[What to do]:
Please find all lines containing "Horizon" in the listing below and copy them.

[Given records]:
···

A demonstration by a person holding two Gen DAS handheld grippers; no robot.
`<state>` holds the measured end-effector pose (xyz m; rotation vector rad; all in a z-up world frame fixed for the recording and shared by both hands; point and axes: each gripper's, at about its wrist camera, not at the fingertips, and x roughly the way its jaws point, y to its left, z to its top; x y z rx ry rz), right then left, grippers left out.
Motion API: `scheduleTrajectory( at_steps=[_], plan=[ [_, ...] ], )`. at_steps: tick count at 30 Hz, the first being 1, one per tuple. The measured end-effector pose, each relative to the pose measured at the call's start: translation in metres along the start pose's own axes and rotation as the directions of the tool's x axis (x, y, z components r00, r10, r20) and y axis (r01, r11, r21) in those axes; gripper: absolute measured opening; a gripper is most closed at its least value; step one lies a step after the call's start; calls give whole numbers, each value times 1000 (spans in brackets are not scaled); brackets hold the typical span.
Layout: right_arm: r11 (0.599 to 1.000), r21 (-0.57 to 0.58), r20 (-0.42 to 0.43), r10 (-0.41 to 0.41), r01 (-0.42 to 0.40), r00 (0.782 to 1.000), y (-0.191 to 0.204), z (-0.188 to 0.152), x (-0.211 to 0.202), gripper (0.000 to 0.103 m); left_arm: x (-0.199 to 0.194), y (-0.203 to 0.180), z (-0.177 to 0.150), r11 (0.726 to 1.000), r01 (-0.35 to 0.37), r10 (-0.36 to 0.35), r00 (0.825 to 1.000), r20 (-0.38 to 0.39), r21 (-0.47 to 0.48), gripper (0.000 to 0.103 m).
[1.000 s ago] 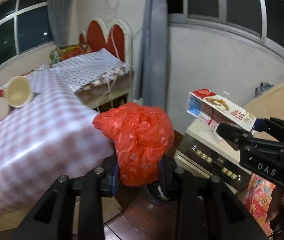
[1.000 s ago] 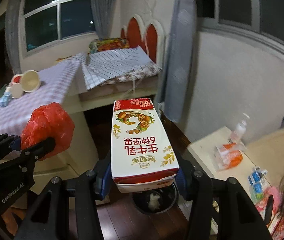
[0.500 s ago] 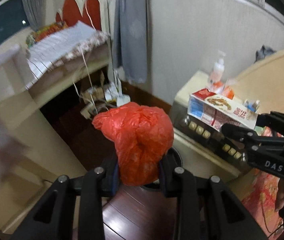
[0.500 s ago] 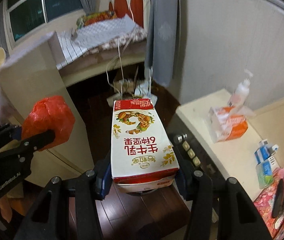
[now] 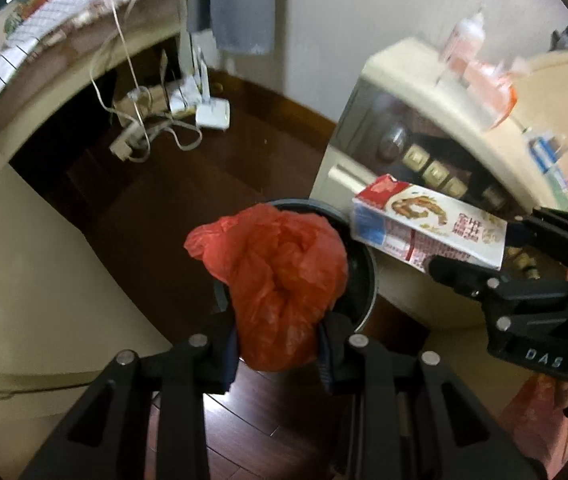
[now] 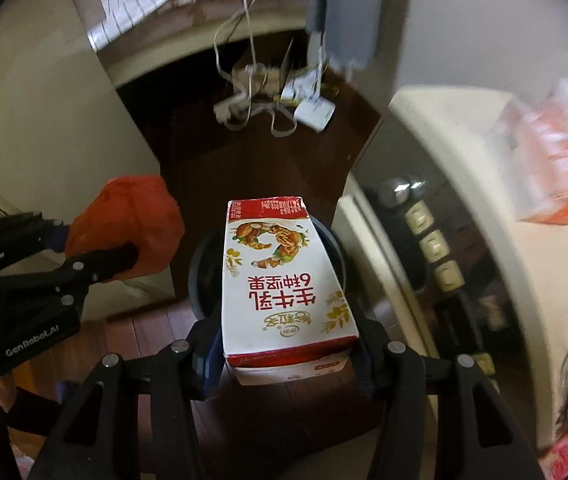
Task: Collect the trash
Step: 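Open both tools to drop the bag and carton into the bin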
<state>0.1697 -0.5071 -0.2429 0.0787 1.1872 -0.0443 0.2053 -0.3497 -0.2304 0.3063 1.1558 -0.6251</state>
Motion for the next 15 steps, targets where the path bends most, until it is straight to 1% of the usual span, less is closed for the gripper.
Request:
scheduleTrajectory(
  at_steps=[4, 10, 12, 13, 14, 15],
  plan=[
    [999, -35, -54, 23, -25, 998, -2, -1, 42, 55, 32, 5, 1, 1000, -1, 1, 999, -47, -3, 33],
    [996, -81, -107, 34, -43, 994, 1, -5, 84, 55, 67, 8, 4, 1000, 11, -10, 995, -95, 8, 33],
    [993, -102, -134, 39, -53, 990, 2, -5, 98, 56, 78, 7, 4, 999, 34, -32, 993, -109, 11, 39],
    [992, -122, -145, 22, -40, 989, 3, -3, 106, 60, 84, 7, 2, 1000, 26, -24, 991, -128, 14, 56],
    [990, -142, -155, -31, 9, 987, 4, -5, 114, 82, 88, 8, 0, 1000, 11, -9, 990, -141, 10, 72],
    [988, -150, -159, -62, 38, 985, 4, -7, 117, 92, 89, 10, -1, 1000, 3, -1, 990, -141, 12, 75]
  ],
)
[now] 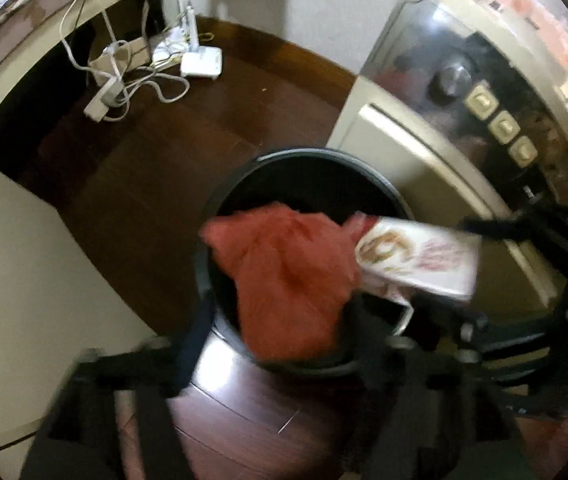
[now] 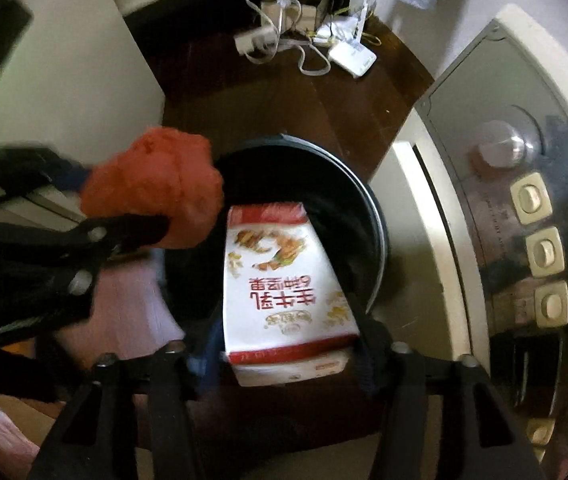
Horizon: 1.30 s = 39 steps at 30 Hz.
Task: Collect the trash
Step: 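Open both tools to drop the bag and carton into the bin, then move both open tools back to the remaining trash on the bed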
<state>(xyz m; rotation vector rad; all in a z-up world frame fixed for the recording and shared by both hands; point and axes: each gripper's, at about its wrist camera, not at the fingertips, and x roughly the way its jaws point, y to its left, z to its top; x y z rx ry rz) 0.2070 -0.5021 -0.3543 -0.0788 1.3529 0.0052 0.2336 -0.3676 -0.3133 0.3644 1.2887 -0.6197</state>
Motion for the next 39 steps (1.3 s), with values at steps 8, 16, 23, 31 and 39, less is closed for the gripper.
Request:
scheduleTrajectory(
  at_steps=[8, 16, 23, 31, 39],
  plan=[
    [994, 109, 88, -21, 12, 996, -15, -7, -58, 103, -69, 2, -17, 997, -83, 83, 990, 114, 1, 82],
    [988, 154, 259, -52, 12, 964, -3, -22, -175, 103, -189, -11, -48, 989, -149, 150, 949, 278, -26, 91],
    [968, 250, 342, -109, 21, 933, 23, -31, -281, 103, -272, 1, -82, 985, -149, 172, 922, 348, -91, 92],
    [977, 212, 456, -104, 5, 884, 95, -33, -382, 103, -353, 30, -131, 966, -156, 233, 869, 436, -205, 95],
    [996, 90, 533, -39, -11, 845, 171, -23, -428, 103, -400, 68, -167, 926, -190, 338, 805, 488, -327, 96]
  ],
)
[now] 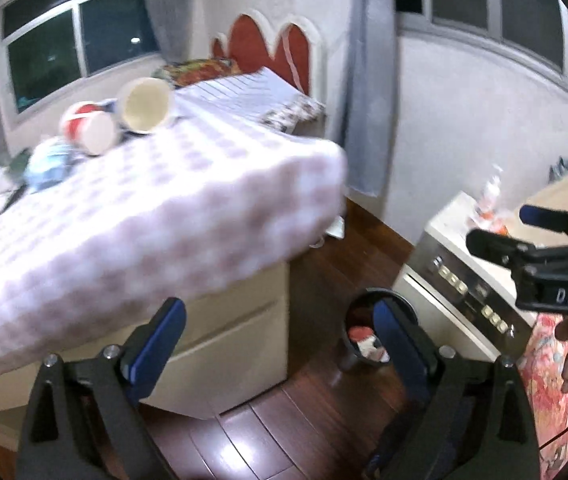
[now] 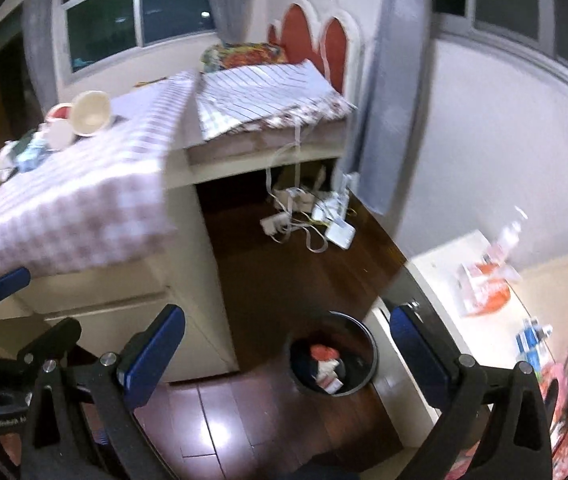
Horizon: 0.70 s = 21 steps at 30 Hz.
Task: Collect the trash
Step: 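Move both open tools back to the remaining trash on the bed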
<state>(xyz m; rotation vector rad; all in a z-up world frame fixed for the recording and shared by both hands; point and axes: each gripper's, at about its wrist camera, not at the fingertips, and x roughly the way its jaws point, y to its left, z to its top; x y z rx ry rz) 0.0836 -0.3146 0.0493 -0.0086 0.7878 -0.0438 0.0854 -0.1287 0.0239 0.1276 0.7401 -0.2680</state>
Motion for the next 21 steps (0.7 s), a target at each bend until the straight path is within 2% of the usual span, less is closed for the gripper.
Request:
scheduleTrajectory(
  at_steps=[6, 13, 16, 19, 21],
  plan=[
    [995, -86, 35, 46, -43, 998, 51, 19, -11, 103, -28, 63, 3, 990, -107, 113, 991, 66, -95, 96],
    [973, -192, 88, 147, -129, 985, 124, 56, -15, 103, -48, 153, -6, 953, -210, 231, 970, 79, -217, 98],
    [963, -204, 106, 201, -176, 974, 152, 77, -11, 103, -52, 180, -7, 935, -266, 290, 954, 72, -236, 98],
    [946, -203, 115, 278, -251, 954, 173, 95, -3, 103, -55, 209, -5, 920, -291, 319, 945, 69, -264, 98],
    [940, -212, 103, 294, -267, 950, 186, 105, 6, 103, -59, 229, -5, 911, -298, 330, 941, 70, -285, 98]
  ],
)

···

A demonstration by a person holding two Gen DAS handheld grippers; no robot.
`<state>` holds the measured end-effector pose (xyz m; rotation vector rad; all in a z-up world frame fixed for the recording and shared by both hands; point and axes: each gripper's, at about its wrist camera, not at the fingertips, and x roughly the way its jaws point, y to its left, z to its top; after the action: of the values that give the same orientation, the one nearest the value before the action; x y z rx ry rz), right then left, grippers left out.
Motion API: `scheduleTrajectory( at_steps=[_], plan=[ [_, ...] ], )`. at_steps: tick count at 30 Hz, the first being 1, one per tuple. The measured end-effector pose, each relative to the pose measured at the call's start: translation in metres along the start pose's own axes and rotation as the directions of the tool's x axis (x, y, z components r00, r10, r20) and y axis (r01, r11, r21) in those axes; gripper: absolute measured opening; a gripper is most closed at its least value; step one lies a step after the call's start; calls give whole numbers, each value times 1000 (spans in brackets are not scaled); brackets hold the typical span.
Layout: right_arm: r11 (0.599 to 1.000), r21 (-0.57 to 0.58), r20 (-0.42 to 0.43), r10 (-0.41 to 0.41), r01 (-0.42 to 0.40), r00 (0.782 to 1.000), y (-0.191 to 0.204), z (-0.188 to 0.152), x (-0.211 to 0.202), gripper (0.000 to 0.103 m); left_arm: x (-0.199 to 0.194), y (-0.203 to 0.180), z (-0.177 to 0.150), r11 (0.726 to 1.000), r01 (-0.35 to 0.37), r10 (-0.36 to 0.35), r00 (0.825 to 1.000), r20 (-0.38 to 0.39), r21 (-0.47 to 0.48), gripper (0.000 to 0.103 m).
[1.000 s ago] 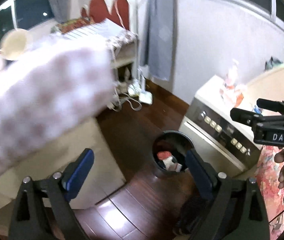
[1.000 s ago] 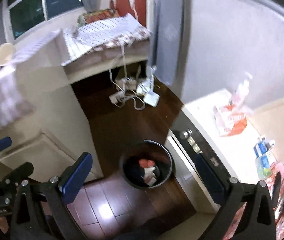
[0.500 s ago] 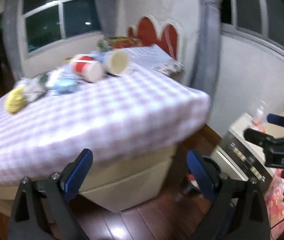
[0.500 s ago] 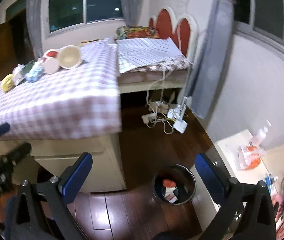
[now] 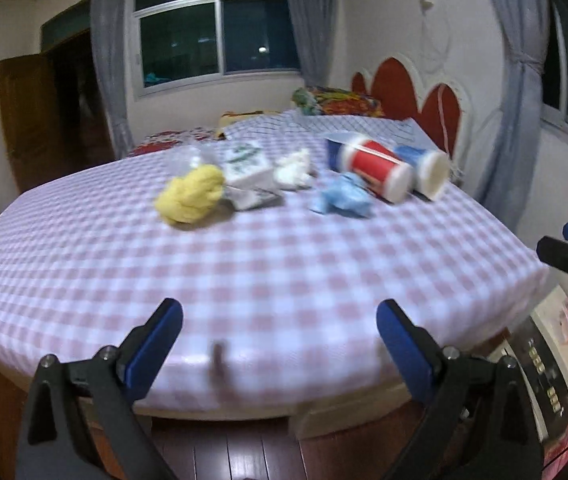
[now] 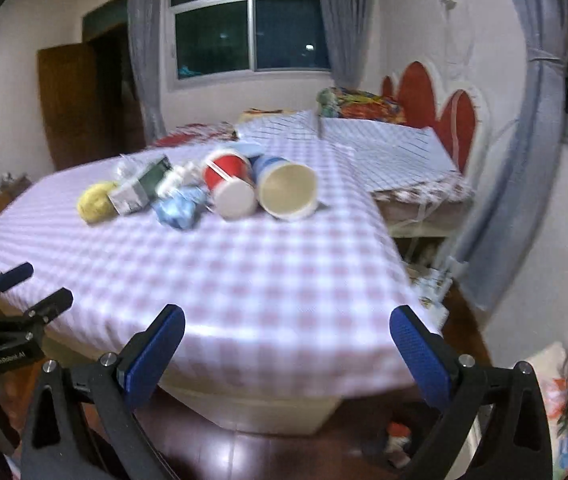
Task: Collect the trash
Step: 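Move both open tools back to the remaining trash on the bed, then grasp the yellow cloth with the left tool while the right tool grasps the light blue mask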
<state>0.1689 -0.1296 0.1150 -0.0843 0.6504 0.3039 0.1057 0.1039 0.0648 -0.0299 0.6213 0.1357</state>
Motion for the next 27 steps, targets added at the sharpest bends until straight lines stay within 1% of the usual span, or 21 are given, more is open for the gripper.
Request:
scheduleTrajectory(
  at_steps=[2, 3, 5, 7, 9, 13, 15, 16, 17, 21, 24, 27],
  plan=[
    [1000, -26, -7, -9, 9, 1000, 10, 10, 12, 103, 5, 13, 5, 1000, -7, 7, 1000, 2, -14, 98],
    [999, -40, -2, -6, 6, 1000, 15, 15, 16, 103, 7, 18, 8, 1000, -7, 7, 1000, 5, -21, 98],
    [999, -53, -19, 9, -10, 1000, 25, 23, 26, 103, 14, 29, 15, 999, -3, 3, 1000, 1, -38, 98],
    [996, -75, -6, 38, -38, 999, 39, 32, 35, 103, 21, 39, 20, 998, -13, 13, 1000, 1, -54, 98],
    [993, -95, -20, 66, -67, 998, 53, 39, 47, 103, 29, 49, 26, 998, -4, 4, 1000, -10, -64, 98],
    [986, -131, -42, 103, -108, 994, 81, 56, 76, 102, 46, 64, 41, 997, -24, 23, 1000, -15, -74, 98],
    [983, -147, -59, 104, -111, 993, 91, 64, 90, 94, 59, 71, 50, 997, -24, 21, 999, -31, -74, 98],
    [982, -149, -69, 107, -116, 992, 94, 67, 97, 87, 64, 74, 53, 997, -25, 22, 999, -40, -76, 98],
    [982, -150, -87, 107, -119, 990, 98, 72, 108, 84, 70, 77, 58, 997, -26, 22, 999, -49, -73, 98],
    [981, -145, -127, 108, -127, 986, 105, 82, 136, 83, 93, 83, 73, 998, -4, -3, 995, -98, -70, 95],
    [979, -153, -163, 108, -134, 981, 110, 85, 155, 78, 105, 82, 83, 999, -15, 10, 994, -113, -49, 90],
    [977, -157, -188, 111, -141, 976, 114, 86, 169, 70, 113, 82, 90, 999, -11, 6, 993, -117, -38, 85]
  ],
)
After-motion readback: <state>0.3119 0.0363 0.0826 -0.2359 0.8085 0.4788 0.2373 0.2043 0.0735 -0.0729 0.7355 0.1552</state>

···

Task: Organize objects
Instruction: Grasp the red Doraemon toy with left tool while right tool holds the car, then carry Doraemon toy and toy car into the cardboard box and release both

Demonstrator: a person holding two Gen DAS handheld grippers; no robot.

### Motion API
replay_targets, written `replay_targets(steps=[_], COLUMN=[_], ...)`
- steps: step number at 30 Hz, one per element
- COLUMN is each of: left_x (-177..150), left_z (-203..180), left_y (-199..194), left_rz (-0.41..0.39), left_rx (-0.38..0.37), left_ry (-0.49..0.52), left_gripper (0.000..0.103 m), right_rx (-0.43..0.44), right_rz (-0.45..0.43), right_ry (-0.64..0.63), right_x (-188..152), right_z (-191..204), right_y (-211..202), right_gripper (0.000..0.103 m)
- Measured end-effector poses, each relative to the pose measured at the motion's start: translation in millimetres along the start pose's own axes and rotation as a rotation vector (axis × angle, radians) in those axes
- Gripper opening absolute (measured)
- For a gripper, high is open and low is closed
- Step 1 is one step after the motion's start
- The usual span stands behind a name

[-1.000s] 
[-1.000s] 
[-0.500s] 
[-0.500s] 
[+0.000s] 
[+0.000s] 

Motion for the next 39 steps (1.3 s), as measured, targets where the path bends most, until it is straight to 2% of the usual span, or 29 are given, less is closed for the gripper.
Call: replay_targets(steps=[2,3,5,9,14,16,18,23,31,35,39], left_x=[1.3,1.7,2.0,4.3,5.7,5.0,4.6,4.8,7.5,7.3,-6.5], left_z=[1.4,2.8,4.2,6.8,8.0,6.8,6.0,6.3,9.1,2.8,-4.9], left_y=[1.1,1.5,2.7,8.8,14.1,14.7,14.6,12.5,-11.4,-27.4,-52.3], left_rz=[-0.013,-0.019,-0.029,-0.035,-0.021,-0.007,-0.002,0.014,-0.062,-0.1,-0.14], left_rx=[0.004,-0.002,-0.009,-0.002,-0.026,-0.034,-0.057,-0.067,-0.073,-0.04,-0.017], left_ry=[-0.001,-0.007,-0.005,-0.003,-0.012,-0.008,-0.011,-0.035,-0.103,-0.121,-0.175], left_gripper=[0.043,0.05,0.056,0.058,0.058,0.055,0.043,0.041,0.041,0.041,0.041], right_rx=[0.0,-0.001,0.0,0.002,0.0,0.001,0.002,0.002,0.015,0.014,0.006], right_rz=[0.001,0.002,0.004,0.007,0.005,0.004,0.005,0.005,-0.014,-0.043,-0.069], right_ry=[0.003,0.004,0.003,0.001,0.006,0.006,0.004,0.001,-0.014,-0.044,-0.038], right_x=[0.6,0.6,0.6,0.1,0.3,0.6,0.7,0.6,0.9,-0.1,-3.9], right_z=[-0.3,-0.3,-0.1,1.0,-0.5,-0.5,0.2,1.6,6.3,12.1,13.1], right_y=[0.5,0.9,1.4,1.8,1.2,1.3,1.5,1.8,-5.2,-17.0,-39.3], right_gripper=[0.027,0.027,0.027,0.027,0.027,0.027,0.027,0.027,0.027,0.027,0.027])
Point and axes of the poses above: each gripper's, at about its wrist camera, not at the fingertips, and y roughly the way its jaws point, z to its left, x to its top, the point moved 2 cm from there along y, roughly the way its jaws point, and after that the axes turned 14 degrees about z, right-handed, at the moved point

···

[Expected answer]:
Horizon: 1.30 s = 39 steps at 30 Hz.
Horizon: 0.70 s = 21 steps at 30 Hz.

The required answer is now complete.